Filter the listing below down to the lines holding the word "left", and copy those lines.

----

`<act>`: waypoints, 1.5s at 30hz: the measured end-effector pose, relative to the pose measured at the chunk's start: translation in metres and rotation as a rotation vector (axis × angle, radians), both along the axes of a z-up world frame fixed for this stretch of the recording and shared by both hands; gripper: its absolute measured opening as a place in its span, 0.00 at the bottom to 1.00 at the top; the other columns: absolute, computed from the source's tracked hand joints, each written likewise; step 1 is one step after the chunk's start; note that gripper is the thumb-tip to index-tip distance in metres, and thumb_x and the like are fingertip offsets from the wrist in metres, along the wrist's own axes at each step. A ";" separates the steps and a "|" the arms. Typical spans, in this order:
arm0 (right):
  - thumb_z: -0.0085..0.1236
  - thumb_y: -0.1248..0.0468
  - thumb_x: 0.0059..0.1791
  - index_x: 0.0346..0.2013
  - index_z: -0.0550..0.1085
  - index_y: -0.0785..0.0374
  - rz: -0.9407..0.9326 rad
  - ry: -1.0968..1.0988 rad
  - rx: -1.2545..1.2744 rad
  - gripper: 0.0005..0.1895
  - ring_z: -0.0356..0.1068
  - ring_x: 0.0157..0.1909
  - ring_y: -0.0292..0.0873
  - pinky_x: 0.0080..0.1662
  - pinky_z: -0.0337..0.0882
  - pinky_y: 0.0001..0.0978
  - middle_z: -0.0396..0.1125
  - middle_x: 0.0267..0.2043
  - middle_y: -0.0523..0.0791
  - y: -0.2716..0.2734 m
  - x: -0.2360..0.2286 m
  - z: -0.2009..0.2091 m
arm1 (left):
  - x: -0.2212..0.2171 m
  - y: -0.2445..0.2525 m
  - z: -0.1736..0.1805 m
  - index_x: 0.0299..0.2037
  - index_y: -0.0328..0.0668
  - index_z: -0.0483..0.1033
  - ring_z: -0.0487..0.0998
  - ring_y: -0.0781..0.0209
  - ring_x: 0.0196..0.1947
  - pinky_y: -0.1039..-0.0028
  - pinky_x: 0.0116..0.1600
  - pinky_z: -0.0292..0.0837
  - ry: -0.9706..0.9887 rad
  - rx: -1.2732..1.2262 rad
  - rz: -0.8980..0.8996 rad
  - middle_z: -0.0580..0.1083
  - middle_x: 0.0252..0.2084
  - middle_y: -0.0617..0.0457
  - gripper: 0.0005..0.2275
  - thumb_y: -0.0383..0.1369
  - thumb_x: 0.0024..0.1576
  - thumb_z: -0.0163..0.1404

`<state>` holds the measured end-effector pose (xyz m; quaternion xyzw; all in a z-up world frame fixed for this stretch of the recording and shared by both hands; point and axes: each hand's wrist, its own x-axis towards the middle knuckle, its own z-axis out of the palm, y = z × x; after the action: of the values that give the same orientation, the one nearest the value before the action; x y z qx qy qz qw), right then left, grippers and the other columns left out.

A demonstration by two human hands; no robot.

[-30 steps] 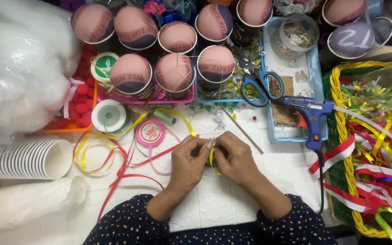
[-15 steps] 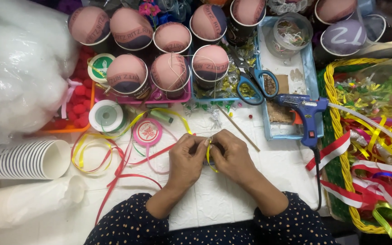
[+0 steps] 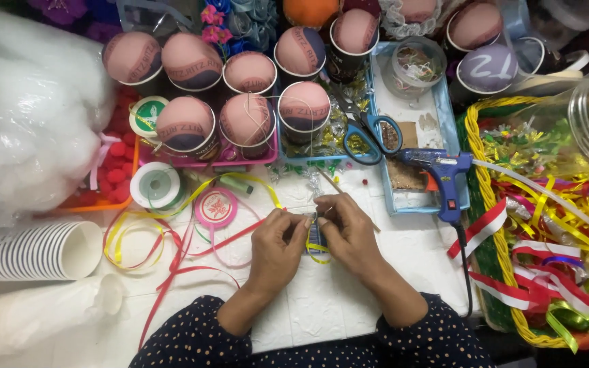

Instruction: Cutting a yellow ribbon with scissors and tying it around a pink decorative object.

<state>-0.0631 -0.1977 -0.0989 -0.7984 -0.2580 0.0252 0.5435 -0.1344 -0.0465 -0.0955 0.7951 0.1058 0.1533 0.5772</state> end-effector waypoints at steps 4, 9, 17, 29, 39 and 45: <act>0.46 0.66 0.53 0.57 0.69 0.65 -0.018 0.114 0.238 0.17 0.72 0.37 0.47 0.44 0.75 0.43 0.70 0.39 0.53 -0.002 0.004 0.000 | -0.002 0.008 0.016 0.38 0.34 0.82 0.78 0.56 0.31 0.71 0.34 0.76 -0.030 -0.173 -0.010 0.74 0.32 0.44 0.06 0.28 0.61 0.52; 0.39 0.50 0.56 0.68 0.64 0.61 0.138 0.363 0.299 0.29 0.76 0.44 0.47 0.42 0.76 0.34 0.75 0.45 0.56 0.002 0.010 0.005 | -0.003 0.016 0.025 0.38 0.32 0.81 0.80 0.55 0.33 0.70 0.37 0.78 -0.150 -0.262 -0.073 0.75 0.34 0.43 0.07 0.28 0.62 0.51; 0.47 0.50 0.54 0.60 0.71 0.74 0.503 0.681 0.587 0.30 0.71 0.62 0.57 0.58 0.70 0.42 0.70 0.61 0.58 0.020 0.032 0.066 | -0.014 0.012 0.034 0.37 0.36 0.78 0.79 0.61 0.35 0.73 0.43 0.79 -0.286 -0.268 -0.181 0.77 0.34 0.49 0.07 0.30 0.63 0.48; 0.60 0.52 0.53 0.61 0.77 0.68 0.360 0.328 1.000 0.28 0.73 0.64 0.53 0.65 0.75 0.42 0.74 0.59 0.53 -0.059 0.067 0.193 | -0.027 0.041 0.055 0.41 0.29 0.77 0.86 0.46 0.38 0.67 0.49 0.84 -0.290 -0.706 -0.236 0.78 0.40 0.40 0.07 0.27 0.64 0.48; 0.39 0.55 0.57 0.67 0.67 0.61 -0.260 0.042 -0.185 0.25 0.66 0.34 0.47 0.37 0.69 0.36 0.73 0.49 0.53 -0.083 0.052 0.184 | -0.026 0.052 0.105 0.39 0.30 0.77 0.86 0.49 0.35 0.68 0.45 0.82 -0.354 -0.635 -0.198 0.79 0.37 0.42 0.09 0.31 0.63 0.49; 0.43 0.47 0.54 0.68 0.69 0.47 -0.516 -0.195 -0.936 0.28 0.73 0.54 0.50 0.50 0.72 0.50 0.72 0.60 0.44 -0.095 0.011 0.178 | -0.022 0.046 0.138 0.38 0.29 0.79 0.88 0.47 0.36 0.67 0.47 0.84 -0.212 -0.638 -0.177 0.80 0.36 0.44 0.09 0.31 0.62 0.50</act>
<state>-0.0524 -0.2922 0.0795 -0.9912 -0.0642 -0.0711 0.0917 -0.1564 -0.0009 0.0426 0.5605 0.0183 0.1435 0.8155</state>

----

## Solution to this exercise
arm1 (left):
`<state>` holds the measured end-effector pose (xyz m; quaternion xyzw; all in a z-up world frame fixed for this stretch of the recording and shared by both hands; point and axes: each hand's wrist, its own x-axis towards the middle knuckle, its own z-axis out of the palm, y = z × x; after the action: of the values that give the same orientation, the one nearest the value before the action; x y z qx qy qz qw), right then left, grippers and the other columns left out.

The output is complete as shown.